There is a claim, however, that “[d]isclosing the Report would have a chilling effect on the College’s ability to contract with private companies and/or receive similar information from private companies in the future.”

Again, there is no evidence to support this assertion.

In fact, but for Meritrage’s special relationship with PW, it might not have been chosen to conduct MCC’s market survey.

There was no competitive bidding.

And it seems speculative to claim that other market survey companies would not be willing to compete for the College’s business.

Or be unwilling to disclose how they work, to ensure that such surveys are independent and objective, so may be relied upon.

To justify MCC’s denial, its counsel relies on the Blue Star Energy case.

But this is the case most often cited to show how narrowly the FOIA exemption 7(1)(g) must be applied. Most often, in a setting where commercial rivals, like Blue Star Energy, thwarted from acquiring trade secrets through discovery at trial, resort to FOIA to obtain them, as in this case from the agency (ICC) who regulates energy companies.

Those facts are inapposite to these, where MCC — unlike its sister college, MVCC — refuses to release a public record to its taxpayer constituents exercising their right to know.

Blue Star does apply here, but only to illustrate that MCC’s denial cannot meet what the claimed exemption.

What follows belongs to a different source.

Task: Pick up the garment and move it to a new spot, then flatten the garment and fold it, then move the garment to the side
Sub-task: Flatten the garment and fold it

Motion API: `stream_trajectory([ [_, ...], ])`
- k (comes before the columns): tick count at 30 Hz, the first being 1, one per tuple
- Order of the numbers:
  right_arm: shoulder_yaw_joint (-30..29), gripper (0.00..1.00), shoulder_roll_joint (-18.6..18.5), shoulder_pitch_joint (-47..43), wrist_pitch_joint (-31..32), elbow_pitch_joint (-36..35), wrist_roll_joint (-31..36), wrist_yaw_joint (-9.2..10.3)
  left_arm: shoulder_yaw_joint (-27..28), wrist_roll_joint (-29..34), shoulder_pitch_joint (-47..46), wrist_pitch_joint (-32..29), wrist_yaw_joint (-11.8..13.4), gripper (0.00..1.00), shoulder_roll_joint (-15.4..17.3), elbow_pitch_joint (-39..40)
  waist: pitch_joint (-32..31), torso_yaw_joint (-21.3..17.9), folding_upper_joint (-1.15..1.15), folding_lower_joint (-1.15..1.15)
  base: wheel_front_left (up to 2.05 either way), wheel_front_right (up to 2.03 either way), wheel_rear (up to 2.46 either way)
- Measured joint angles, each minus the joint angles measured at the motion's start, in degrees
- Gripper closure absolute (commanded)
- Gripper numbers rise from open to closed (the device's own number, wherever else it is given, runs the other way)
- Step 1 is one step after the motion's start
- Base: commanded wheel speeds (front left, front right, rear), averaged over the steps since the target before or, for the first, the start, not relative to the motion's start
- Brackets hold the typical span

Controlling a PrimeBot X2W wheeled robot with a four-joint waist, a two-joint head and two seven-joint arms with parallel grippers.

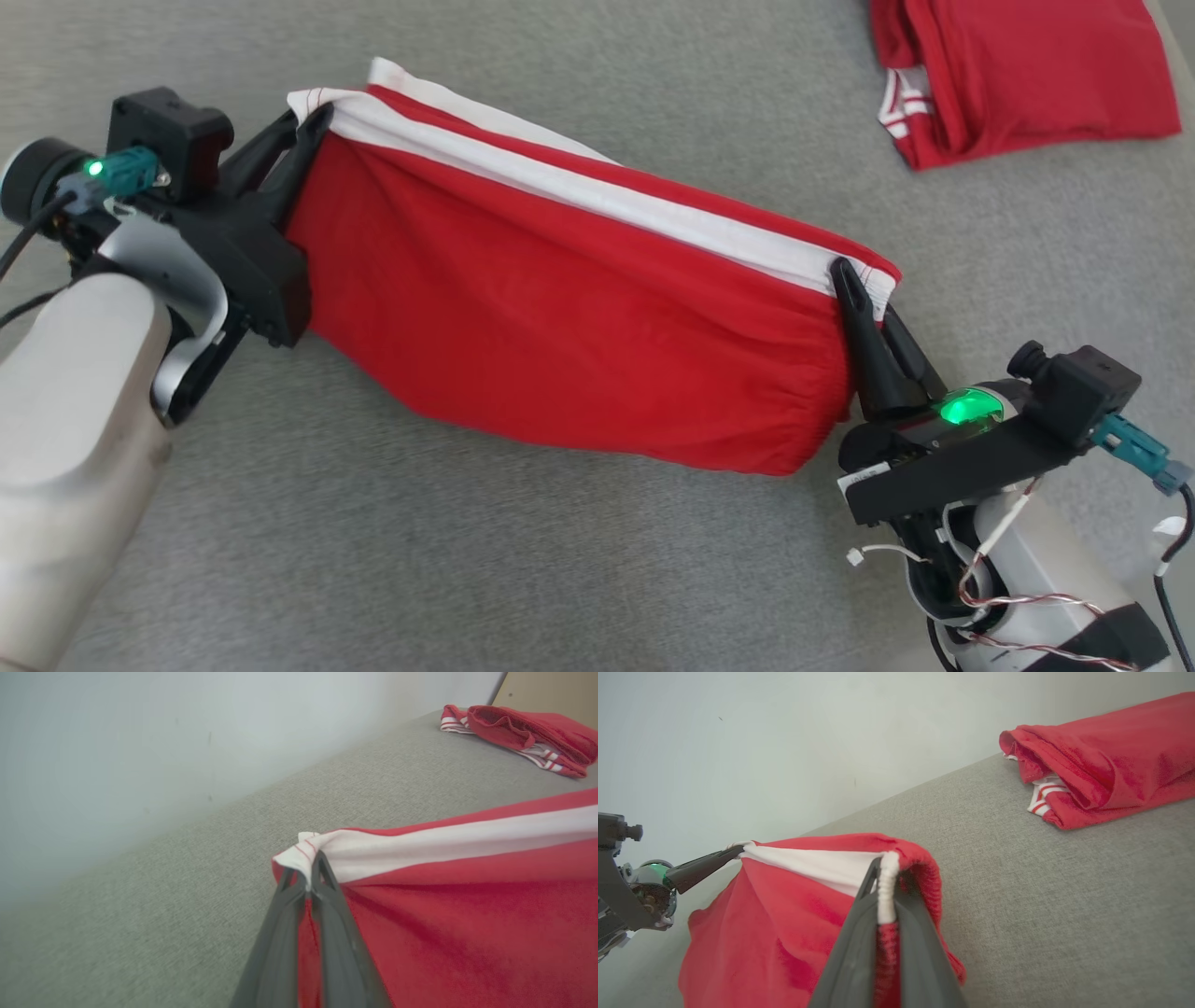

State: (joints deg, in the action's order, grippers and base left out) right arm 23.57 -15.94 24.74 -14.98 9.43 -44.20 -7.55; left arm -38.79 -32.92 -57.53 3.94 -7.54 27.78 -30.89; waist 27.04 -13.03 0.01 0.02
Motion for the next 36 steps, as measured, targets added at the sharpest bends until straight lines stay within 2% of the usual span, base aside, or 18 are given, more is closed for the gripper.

For all of the above reasons, I respectfully request that the AGPAC Office advise MCC that it must release the requested record to the public.


Jane L. Collins

cc: Laura J. Brown, McHenry County College FOIA Officer (letter only) ZA


McHenry County College Explains Why Health & Fitness Club Study Is Top Secret, Hush, Hush — 8 Comments

  1. One of the first big questions must be, Why is MCC using a big-bucks, downtown-Chicago law firm?

    Are there no McHenry County attorneys capable of handling MCC’s legal affairs? How much did Robbins Schwartz charge for that letter?

    $1,000? $2,000. More?

    Maybe Jane will FOIA that bill… How much does MCC pay Robbins Schwartz in a year?

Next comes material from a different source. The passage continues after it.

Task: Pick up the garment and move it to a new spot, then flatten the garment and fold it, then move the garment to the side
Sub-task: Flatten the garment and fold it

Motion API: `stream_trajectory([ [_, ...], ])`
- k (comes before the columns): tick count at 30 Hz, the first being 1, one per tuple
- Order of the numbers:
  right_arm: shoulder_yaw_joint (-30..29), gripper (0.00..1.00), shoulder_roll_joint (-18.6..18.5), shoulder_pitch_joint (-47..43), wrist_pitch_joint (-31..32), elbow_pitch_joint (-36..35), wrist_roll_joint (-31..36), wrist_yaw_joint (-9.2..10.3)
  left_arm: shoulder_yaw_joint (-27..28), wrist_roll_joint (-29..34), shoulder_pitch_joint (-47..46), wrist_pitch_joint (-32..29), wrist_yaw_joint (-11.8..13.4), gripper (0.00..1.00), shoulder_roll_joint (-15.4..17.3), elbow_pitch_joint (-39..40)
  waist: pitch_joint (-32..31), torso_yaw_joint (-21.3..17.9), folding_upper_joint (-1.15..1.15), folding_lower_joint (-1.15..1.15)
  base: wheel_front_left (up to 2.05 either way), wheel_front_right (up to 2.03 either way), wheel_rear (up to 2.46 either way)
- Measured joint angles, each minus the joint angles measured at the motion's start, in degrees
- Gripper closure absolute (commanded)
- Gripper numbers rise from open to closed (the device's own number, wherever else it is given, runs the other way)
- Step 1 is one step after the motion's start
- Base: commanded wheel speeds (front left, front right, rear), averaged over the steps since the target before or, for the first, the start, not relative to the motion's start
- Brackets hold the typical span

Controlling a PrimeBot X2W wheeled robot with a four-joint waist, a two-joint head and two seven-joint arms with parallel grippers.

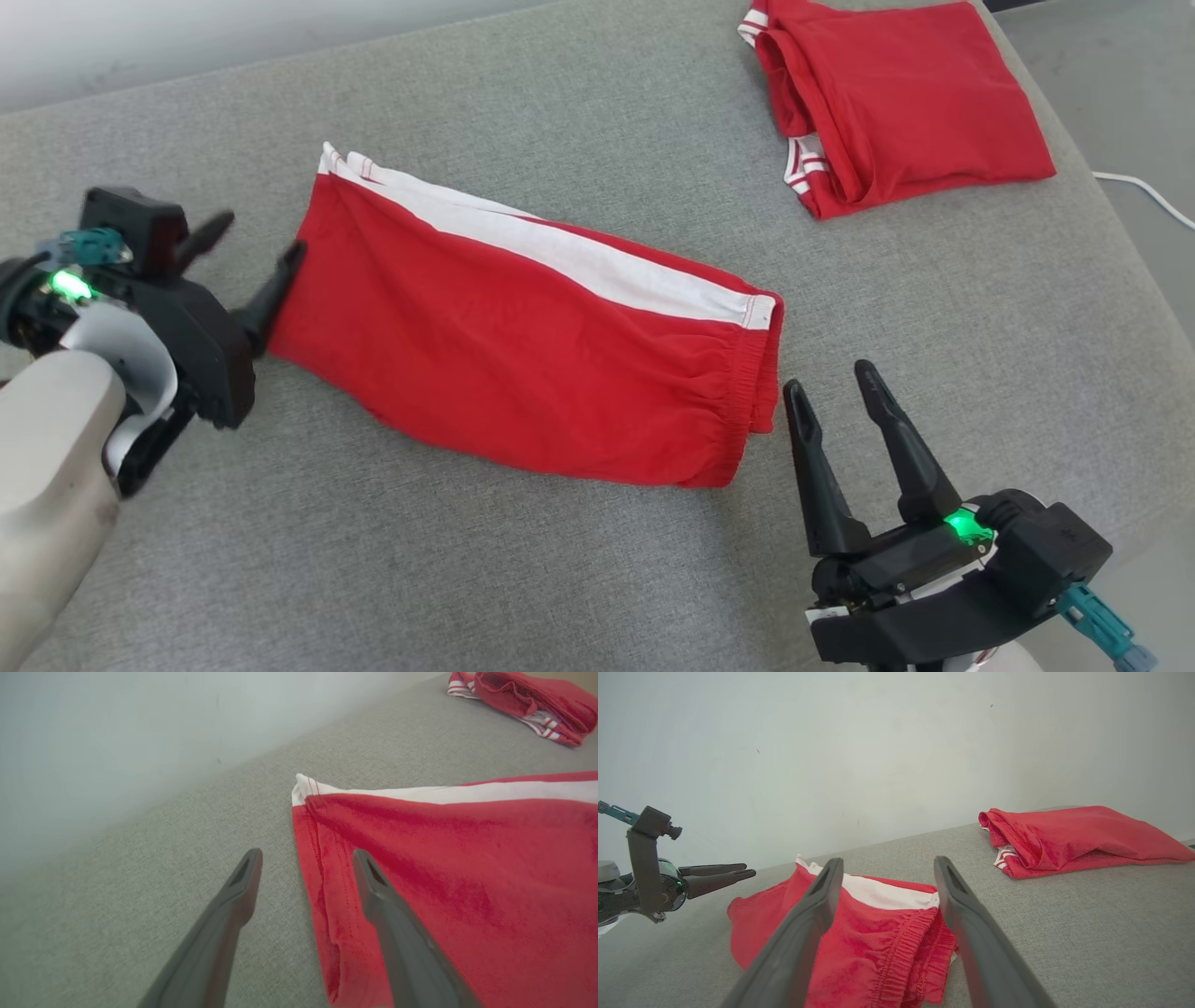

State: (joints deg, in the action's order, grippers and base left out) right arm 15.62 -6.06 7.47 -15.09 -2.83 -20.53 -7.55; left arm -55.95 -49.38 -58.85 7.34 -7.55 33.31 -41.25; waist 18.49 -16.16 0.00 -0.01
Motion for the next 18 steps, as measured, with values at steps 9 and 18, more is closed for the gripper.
stream_trajectory([
  [9, 1.5, 0.0, 0.4, 1.4, 0.0, 0.2, 0.4, 0.0, -8.0, -6.8, -0.4, -11.0, 0.0, 0.0, 3.8, 3.6, 1.4, -1.1, 0.0, 0.01, 0.0, 0.0, 0.0],
  [18, 1.4, 0.0, 0.8, 1.8, 0.0, 0.7, 0.3, 0.0, -11.9, -12.0, -2.4, -14.7, 0.1, 1.0, 4.4, 5.3, 2.1, -2.6, 0.0, 0.01, 0.0, 0.0, 0.0],
])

    Thank goodness for Jane Collins, who has the expertise, the interest, the knowledge, the legal background and the persistence to stick with it. All taxpayers should be grateful to her.

    Thanks, Jane!

  2. Ditto Gus Philpott’s gratitude for Jane Collins.

    Over the years, she’s taken on the difficult, politically sensitive issues, because it needs to be done. We can thank God for the Jane Colllins of this world, and others like her.

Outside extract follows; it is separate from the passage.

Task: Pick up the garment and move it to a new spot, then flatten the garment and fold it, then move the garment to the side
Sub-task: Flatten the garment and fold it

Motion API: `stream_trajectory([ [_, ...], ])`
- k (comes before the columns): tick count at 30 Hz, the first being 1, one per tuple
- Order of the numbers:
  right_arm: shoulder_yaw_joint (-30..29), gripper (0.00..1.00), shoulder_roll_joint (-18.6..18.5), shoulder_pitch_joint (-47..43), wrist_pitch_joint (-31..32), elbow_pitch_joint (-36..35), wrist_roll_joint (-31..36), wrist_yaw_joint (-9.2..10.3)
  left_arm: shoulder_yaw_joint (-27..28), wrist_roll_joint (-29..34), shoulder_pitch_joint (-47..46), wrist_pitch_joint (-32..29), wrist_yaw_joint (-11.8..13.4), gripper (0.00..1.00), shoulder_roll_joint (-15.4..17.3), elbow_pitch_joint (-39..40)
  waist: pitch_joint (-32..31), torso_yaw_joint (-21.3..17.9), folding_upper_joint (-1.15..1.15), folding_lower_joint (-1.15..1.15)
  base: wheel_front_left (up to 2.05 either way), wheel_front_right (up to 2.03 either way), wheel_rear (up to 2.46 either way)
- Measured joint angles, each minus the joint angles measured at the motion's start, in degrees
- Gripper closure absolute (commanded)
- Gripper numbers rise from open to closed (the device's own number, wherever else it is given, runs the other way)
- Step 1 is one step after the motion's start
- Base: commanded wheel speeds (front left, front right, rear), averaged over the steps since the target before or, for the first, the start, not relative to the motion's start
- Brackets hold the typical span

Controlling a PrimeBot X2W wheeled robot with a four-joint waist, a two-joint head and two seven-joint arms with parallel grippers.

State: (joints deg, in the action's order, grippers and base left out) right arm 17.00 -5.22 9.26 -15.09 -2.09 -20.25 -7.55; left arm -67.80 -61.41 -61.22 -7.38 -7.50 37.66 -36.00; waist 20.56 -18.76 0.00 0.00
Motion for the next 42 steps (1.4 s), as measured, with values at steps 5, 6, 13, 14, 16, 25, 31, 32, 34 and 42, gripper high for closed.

    In McHenry County it’s an uphill battle against resistant media and those who stand to benefit financially (isn’t that what’s really behind so many political decisions in this County?)

  3. Full transparency.

    Release the study.

    Power Wellness has a very strong potential of conflict of interest.

    The public must know the facts.

  4. Mr. Chirikos,

    Jenner, Wilbeck, and Sivertsen all are against this. I have tried contacting Molly Walsh but I did not get a response.

    I will vote Tuesday for these three candidates – I have also walked for all three of these candidates.

    In my humble opinion, these three men are the fiscally responsible candidates out of the group.

    Andrew Gasser

  5. Oh I see.

    Top secret, just like the health care bill, when Nancy Pelosi said, “you have to vote for it to see what’s in it.”

    Right here in McHenry County!

    Enough is enough!!!

  6. Full transparency. It’s public money.

    Two years ago, I brought Illinois Policy Institute out to do a transparency audit on Cary D-26.

    If elected, I will recommend MCC do the same, and repeat the audit every two years.